In the survey of art historical literature, observing the distinction between individual craftsmen in a workshop has been an arduous undertaking with attributions debated for great lengths of time and few documents available to definitively confirm artistic authorship. Adding to this complexity are the diverse roles assumed by workshop assistants as well as the succession of ownership and diffusion of a workshop’s models which can make secure attributions virtually impossible.

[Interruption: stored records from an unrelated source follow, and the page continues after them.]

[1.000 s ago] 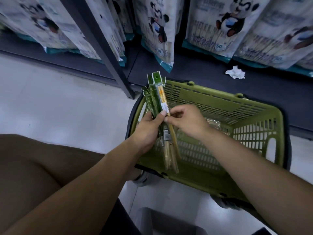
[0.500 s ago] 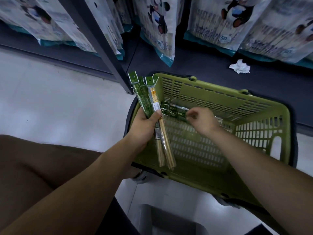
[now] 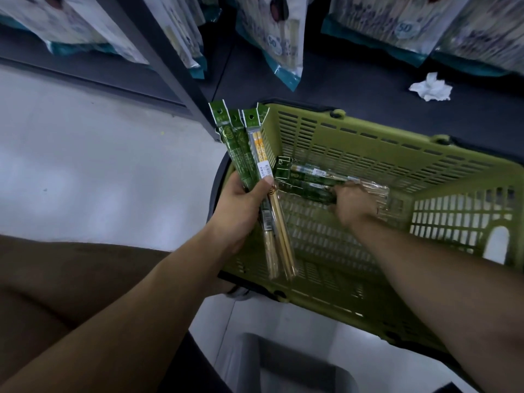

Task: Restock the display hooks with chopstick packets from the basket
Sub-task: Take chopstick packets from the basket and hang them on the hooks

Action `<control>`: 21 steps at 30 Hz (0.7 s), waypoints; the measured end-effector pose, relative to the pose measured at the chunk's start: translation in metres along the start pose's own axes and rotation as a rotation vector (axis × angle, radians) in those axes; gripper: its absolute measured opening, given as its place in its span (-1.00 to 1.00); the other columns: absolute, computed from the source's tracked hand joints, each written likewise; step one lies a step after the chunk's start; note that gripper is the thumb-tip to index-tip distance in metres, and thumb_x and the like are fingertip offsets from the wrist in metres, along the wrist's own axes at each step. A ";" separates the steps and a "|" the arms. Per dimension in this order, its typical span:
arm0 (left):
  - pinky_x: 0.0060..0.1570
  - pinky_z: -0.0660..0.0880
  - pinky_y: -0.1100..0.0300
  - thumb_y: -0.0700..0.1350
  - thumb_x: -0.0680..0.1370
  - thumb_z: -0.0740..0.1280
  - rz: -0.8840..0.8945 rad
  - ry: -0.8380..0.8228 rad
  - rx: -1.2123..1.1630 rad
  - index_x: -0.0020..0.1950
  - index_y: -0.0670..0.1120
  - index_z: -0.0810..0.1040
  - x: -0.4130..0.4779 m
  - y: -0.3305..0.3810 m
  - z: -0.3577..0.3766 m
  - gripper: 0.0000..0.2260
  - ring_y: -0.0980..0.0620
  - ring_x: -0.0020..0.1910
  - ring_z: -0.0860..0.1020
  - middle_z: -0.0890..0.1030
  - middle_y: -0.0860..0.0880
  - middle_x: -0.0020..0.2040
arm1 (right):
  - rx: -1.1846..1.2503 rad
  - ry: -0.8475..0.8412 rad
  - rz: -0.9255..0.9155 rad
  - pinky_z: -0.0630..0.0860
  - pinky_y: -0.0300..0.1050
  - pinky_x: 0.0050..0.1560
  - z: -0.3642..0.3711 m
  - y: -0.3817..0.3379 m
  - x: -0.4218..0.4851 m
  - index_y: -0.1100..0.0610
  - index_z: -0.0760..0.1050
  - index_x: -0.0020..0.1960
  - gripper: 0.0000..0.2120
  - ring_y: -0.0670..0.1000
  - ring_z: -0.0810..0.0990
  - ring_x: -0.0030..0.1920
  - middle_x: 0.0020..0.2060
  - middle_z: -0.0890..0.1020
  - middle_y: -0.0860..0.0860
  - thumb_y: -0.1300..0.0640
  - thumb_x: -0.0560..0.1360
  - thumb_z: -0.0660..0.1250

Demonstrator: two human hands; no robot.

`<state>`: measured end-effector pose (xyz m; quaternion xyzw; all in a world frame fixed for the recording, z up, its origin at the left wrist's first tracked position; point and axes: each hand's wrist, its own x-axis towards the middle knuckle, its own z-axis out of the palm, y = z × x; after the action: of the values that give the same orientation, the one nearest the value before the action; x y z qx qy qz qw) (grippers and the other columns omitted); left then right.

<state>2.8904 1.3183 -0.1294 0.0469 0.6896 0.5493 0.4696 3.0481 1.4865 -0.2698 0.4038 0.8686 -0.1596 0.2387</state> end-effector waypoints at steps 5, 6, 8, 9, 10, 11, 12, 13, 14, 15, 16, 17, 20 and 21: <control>0.13 0.62 -0.01 -0.17 0.67 0.31 -0.022 0.007 -0.015 0.25 -0.01 0.55 -0.002 0.002 0.001 -0.83 0.01 0.01 0.68 0.72 0.00 0.04 | 0.016 0.003 -0.006 0.54 -0.01 0.10 0.004 0.003 -0.004 0.09 0.55 0.29 -0.69 0.21 0.53 0.26 0.22 0.56 0.14 0.19 0.56 0.39; 0.14 0.62 -0.02 -0.17 0.67 0.31 -0.025 0.008 -0.015 0.26 -0.01 0.55 -0.002 0.002 0.001 -0.82 0.01 0.02 0.68 0.72 0.00 0.04 | 0.016 0.009 0.001 0.53 -0.01 0.12 0.005 0.003 -0.005 0.07 0.54 0.31 -0.67 0.20 0.50 0.29 0.25 0.54 0.13 0.21 0.56 0.37; 0.15 0.61 -0.04 -0.17 0.67 0.31 -0.024 0.005 -0.013 0.26 -0.02 0.54 -0.002 0.001 0.000 -0.82 0.00 0.00 0.68 0.72 0.00 0.02 | 0.015 0.016 0.009 0.51 -0.02 0.16 0.007 0.004 -0.007 0.04 0.52 0.36 -0.62 0.19 0.46 0.33 0.28 0.52 0.12 0.23 0.56 0.34; 0.15 0.61 -0.04 -0.17 0.67 0.31 -0.022 0.006 -0.012 0.27 -0.03 0.54 -0.002 0.001 0.000 -0.82 0.00 0.00 0.68 0.71 -0.01 0.02 | 0.006 0.017 0.003 0.51 -0.03 0.17 0.008 0.004 -0.008 0.04 0.51 0.37 -0.62 0.18 0.47 0.33 0.28 0.52 0.11 0.23 0.57 0.34; 0.16 0.60 -0.04 -0.17 0.67 0.31 -0.022 0.008 -0.010 0.29 -0.05 0.53 -0.002 0.001 0.000 -0.80 -0.01 0.01 0.68 0.71 -0.02 0.04 | -0.012 0.019 -0.010 0.52 -0.03 0.16 0.008 0.003 -0.008 0.06 0.51 0.36 -0.63 0.18 0.48 0.31 0.26 0.54 0.12 0.23 0.57 0.33; 0.16 0.60 -0.03 -0.17 0.67 0.31 -0.021 0.010 -0.005 0.31 -0.07 0.53 -0.001 0.000 0.000 -0.79 -0.01 0.03 0.68 0.71 -0.04 0.06 | -0.037 0.019 -0.026 0.53 -0.02 0.12 0.009 0.002 -0.009 0.08 0.52 0.32 -0.67 0.17 0.52 0.27 0.22 0.57 0.12 0.23 0.57 0.33; 0.16 0.60 -0.03 -0.17 0.67 0.31 -0.020 0.010 -0.002 0.32 -0.07 0.53 -0.001 -0.001 0.000 -0.78 -0.01 0.03 0.68 0.71 -0.04 0.07 | -0.058 0.015 -0.039 0.55 -0.02 0.07 0.010 0.001 -0.010 0.11 0.55 0.28 -0.71 0.16 0.54 0.23 0.18 0.59 0.13 0.24 0.57 0.34; 0.15 0.60 -0.03 -0.16 0.67 0.31 -0.017 0.009 0.000 0.32 -0.07 0.53 0.000 -0.002 0.000 -0.78 -0.01 0.02 0.68 0.72 -0.04 0.06 | -0.068 0.004 -0.045 0.57 -0.02 0.03 0.011 0.000 -0.011 0.12 0.56 0.23 -0.75 0.15 0.56 0.19 0.16 0.61 0.13 0.24 0.56 0.34; 0.15 0.60 -0.04 -0.16 0.67 0.31 -0.014 0.007 0.002 0.31 -0.06 0.53 0.000 -0.002 0.000 -0.78 -0.01 0.02 0.68 0.72 -0.02 0.05 | -0.066 -0.013 -0.046 0.57 -0.02 0.02 0.012 0.000 -0.012 0.12 0.57 0.21 -0.77 0.15 0.57 0.18 0.15 0.61 0.13 0.24 0.56 0.34; 0.16 0.60 -0.04 -0.16 0.67 0.31 -0.011 0.005 0.003 0.32 -0.06 0.53 0.001 -0.003 0.000 -0.78 -0.01 0.04 0.68 0.72 0.00 0.06 | -0.057 -0.035 -0.048 0.56 -0.03 0.02 0.014 0.000 -0.012 0.12 0.58 0.20 -0.78 0.15 0.57 0.17 0.15 0.61 0.13 0.22 0.57 0.34; 0.15 0.60 -0.04 -0.16 0.67 0.32 -0.011 0.004 0.002 0.33 -0.06 0.53 0.001 -0.004 -0.001 -0.77 -0.01 0.05 0.68 0.72 0.00 0.07 | -0.041 -0.055 -0.053 0.54 -0.03 0.03 0.016 0.001 -0.012 0.11 0.58 0.21 -0.78 0.16 0.57 0.18 0.16 0.60 0.14 0.19 0.57 0.35; 0.13 0.61 -0.01 -0.16 0.67 0.32 -0.015 0.003 -0.003 0.33 -0.06 0.53 0.001 -0.004 -0.001 -0.76 0.00 0.05 0.69 0.72 0.00 0.07 | -0.018 -0.072 -0.057 0.53 -0.04 0.06 0.017 0.002 -0.011 0.10 0.58 0.22 -0.77 0.17 0.56 0.20 0.17 0.59 0.14 0.17 0.56 0.37; 0.00 0.61 0.09 -0.16 0.67 0.32 -0.021 -0.004 -0.012 0.35 -0.08 0.51 0.002 -0.005 -0.002 -0.75 0.04 -0.03 0.70 0.73 0.00 0.02 | 0.063 -0.087 -0.043 0.49 -0.08 0.07 0.019 0.004 -0.009 0.10 0.59 0.21 -0.75 0.17 0.55 0.20 0.17 0.59 0.15 0.13 0.54 0.41; 0.00 0.61 0.09 -0.16 0.67 0.31 -0.018 -0.009 -0.005 0.36 -0.10 0.50 0.002 -0.005 -0.002 -0.75 0.03 -0.03 0.69 0.73 -0.01 0.01 | 0.093 -0.091 -0.034 0.47 -0.11 0.03 0.019 0.005 -0.008 0.11 0.59 0.20 -0.75 0.17 0.56 0.19 0.16 0.60 0.15 0.13 0.53 0.42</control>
<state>2.8903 1.3163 -0.1348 0.0419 0.6864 0.5465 0.4779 3.0617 1.4754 -0.2812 0.3919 0.8553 -0.2219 0.2561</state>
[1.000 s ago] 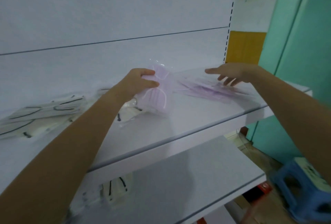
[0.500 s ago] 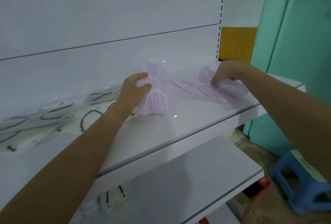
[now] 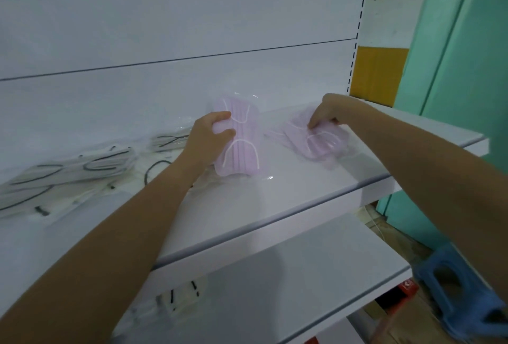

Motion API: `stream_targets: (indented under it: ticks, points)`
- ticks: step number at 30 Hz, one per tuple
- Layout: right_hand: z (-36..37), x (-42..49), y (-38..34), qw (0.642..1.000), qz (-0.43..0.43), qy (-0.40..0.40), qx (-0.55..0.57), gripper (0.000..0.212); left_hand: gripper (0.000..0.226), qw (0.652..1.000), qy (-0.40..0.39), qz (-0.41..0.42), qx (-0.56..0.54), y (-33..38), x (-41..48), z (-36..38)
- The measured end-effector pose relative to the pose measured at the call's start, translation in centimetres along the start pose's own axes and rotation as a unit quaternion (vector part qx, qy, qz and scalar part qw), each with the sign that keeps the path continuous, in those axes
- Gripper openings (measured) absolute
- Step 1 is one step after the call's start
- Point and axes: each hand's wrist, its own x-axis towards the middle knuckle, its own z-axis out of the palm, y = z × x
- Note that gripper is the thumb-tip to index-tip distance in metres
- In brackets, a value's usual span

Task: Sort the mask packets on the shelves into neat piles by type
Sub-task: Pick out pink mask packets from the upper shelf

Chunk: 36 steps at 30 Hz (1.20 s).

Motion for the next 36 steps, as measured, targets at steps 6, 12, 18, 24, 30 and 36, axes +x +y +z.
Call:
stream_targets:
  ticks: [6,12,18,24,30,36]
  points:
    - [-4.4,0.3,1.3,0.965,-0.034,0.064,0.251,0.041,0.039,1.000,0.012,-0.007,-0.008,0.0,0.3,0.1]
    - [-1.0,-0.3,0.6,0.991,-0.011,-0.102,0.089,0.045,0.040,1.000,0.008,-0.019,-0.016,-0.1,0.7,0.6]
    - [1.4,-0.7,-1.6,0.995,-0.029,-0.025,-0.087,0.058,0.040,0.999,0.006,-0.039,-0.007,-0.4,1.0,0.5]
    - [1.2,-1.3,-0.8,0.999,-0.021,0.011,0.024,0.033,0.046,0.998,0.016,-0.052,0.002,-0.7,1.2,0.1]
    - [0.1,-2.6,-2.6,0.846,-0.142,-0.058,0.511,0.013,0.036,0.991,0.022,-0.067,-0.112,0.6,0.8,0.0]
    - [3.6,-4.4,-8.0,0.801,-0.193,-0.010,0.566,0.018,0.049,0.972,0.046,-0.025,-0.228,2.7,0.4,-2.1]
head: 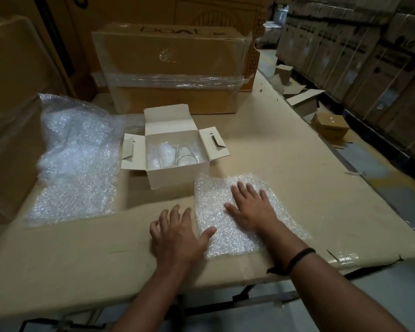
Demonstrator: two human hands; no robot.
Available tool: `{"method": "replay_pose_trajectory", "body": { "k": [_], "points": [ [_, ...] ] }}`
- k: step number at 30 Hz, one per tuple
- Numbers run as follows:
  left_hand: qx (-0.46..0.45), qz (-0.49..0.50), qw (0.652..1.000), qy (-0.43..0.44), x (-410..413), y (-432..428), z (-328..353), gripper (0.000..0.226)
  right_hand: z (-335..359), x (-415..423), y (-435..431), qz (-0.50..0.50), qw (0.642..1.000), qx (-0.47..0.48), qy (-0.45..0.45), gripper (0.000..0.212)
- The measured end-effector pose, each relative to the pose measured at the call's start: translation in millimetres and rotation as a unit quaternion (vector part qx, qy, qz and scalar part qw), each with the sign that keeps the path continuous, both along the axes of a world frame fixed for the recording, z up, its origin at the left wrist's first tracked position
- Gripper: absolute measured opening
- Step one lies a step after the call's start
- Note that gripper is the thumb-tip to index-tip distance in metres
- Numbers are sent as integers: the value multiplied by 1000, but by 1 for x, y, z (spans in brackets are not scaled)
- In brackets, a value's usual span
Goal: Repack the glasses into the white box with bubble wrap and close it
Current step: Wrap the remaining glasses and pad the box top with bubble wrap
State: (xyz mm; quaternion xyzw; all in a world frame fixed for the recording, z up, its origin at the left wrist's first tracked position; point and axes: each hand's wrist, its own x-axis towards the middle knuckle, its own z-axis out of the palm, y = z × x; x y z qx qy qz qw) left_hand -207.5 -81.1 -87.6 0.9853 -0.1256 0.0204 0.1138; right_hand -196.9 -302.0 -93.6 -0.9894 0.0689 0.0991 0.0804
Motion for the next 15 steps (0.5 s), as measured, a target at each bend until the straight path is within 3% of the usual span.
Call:
{"method": "replay_pose_trajectory", "body": {
  "k": [4, 8, 11, 15],
  "points": [
    [-43, -6, 999, 20, -4, -6, 5, 50, 5, 4, -1, -9, 999, 24, -28, 72],
    [-223, -2, 974, 37, 2, -4, 10, 6, 28, 14, 4, -76, 969, 140, -191, 66],
    [-374, -29, 926, 40, 14, 14, 18, 29, 50, 28, 2, -85, 948, 223, -210, 81],
    [-450, -40, 890, 59, 39, 34, 29, 59, 70, 44, -2, -37, 964, 233, -119, 94]
  ]
}}
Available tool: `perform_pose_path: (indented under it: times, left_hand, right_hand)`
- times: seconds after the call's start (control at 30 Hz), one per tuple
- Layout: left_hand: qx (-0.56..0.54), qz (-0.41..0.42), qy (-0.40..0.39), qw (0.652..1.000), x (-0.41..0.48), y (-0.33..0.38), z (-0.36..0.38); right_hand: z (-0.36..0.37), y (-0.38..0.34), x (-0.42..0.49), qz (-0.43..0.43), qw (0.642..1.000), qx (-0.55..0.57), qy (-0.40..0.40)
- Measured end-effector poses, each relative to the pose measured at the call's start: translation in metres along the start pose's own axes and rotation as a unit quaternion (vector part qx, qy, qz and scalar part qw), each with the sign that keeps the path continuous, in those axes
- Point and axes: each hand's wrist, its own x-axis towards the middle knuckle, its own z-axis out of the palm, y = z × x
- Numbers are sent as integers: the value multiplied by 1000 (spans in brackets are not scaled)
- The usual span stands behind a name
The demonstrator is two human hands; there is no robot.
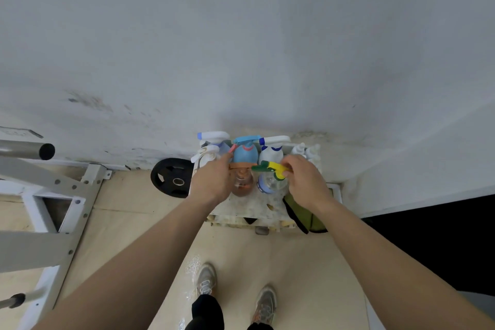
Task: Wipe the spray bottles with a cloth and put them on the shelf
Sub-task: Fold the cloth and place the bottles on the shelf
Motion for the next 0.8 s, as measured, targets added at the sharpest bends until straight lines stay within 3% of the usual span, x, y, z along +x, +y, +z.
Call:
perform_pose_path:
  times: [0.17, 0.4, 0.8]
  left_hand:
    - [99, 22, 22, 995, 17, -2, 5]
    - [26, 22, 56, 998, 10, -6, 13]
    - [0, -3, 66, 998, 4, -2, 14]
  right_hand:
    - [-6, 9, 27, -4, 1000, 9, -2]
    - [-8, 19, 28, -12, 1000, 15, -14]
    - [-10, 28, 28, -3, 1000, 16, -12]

We could compare this art historical maze with the past century of research invested in delineating the evident qualities that distinguish the workmanship of assistants operating in Giambologna’s (1529-1608) workshop: Antonio Susini, Pietro Tacca (1577-1640), Adriaen de Vries (1560-1626), et al. It is expected the artists active in Guglielmo’s workshop will be equally discussed in coming decades, a process first initiated by Werner Gramberg and Ulrich Middledorf who made great advancements in our understanding of Guglielmo’s output. It is the present author’s hope that the observations and ideas presented in this series of articles, tentative as they might be at times, may serve as a clarifying step in the course of understanding not just Guglielmo himself but also the distinct work of those with whom he collaborated.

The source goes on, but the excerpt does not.